Il web è molto cambiato rispetto all’inizio degli anni Novanta, quando per la prima volta ha fatto la comparsa nelle nostre vite. Non è un caso che si parli da molto tempo, infatti, di Web 2.0. In queste righe valuteremo i vari elementi di design che contraddistinguono un moderno sito web.

Font grande e personalizzato

Ancor prima che dal layout, un sito web moderno deve essere caratterizzato da un font tipografico univoco. Sono ormai alle spalle gli anni in cui il Times New Roman la faceva da padrone in Rete, oggi ogni azienda, per distinguersi dalle altre, sviluppa un proprio carattere tipografico, e lo rende anche il più grande possibile affinché sia facilmente recepito dagli utenti. Un esempio lampante sono i prodotti della Adobe, che con il font New Yorker hanno trovato il proprio carattere distintivo. Nella maggior parte dei casi, inoltre, le varie sezioni di un sito web sono evidenziate proprio grazie alle misure diverse del font utilizzato.

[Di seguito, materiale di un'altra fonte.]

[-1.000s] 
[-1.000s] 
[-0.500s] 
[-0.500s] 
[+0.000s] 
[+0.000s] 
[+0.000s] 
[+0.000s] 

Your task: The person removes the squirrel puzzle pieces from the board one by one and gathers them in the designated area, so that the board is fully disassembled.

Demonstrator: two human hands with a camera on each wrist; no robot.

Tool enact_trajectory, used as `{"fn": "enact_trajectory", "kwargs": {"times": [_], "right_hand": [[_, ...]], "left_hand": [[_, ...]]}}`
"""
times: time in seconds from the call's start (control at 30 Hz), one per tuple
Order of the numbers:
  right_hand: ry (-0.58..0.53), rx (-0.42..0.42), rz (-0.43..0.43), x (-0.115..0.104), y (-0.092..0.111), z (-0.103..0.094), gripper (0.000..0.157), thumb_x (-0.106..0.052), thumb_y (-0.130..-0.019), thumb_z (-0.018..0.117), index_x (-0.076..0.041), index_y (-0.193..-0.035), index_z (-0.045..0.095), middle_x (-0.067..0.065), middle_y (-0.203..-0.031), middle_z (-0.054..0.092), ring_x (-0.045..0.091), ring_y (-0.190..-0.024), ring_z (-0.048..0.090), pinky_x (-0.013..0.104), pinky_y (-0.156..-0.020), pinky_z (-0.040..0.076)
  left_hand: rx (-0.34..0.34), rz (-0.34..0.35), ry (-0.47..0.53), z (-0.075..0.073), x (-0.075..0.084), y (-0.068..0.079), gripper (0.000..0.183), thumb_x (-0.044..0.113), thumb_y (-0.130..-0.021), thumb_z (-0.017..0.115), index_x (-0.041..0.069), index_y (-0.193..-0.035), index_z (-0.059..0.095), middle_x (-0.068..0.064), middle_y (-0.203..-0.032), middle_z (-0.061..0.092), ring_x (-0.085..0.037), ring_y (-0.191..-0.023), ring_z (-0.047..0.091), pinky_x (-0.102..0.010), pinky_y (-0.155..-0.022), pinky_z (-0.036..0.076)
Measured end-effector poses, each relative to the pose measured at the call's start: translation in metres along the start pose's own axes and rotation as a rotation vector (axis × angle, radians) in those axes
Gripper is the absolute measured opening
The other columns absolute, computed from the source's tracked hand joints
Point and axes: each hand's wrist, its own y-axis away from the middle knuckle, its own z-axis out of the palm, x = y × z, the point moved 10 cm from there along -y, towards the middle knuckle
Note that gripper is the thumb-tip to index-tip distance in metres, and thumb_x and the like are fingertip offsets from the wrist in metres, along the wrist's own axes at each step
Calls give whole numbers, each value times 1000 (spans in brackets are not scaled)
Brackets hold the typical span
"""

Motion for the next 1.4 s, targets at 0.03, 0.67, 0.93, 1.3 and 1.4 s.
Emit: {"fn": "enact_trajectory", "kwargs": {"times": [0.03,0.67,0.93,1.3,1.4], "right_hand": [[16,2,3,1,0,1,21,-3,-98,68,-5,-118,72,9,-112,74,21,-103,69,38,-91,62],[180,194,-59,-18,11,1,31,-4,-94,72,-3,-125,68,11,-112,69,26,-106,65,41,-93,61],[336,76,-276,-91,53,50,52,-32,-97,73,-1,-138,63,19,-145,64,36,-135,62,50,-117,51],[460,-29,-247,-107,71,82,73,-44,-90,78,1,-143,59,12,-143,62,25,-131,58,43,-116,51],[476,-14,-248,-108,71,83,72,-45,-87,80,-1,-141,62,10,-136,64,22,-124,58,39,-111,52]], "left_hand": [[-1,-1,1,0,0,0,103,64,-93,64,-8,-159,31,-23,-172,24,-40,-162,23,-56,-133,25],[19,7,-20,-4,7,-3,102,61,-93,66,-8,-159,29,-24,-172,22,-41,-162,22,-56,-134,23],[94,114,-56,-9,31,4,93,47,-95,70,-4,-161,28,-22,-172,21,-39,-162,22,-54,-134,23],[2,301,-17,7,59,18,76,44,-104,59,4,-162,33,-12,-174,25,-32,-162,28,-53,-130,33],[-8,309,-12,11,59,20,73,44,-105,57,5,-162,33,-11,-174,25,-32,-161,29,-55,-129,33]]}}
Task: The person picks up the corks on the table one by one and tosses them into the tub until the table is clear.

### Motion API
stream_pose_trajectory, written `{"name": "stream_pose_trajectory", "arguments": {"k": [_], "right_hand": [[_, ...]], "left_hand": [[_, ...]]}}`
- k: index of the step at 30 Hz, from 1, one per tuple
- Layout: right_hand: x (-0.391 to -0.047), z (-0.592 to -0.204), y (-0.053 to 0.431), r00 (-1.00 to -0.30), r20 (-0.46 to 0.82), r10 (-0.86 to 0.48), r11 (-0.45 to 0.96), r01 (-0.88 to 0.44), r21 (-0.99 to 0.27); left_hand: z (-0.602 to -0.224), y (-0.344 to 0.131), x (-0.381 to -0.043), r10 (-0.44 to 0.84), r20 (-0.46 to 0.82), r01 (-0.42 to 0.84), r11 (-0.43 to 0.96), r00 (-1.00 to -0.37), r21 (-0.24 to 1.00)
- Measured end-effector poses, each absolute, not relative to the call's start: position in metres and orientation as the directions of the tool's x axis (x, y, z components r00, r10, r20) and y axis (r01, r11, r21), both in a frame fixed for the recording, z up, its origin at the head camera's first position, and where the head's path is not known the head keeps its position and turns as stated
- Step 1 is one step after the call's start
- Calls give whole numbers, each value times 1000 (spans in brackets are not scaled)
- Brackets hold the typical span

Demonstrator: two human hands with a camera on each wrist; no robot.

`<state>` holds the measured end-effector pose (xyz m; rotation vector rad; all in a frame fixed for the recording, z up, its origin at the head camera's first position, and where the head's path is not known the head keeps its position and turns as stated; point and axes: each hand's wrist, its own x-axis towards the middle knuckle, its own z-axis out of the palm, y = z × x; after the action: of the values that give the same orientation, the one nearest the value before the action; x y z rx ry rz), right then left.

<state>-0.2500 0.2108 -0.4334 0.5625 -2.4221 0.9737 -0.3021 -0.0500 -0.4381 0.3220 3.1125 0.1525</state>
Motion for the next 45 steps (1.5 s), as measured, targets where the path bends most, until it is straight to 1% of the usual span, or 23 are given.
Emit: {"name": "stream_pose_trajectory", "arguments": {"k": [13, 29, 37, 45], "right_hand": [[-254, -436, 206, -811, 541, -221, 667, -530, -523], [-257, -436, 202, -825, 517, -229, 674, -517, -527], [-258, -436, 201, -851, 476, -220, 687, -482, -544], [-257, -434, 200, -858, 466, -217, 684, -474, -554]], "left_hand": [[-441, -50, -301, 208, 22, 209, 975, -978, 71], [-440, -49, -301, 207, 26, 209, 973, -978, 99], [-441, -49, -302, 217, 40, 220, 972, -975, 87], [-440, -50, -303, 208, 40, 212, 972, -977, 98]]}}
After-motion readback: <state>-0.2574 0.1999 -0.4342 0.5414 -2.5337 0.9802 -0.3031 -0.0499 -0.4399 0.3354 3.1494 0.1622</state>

Immagini sempre più grandi

Che le immagini possano spesso essere più comunicative dei testi, è un concetto assodato ancor prima dell’avvento di internet. In un design di un sito web moderno, però, al di là dell’impostazione strutturale, le immagini devono poter trovare quanto più spazio possibile, e devono avere la migliore risoluzione possibile. Questo tipo di approccio è utile perché attraverso l’immagine il sito web rappresenta quel determinato contenuto, e implicitamente invita ad approfondire la relativa parte testuale. Nei siti web monotematici, inoltre, tanti web designer impostano l’immagine come vero e proprio sfondo, sulla quale poi sviluppano la componente testuale.

Design piatto

All’inizio degli anni Duemila, i potenti passi in avanti della computer grafica sembravano condurre verso un web in 3D, in cui ogni portale poteva essere percepito in tre dimensioni. Nel 2013 però la Apple, che in fatto di innovazione è ancora oggi una spanna sopra gli altri, ha decisamente invertito la rotta puntando su quello che oggi definiamo design piatto: elementi monocromatici, assenza di ombre, strutture minimaliste. Sono questi i cardini di questo nuovo modo di fare layout. Il design piatto ha anche una valenza tecnica: i server riescono ad elaborare molto più velocemente le informazioni strutturali, e questo vuole dire meno tempo per “caricare una pagina”.

Il menu “hamburger”

Nelle pagine web moderne sempre più portali ricorrono al menu “hamburger” per nascondere la barra di navigazione. Anche se il termine non dice granché, sempre più spesso ci si interfaccia con un hamburger menu: si tratta di quelle tre linee orizzontali, posizionate agli angoli della pagina web, cliccando sulle quali si ha accesso alle varie sezioni. Viene definito hamburger menu perché ricorda molto il noto panino americano. Fino a qualche anno fa la barra di navigazione costituiva una grossa componente delle pagine web, ed occupava tantissimo spazio. Con gli hamburger menù, invece, lo spazio viene ottimizzato, e i contenuti diventano protagonisti.

Design Card

Pinterest ha, nel suo piccolo, fatto la storia del web design introducendo i contenuti in schede. La suddivisione della navigazione in schede era già nata nei browser, dove rispetto al passato si possono dividere in varie sezioni le numerose pagine web in cui si naviga. Con il design card, invece, la divisione in schede viene inserita all’interno della stessa pagina web, in modo che gli utenti possano accedere direttamente alle porzioni di contenuti a cui sono interessati.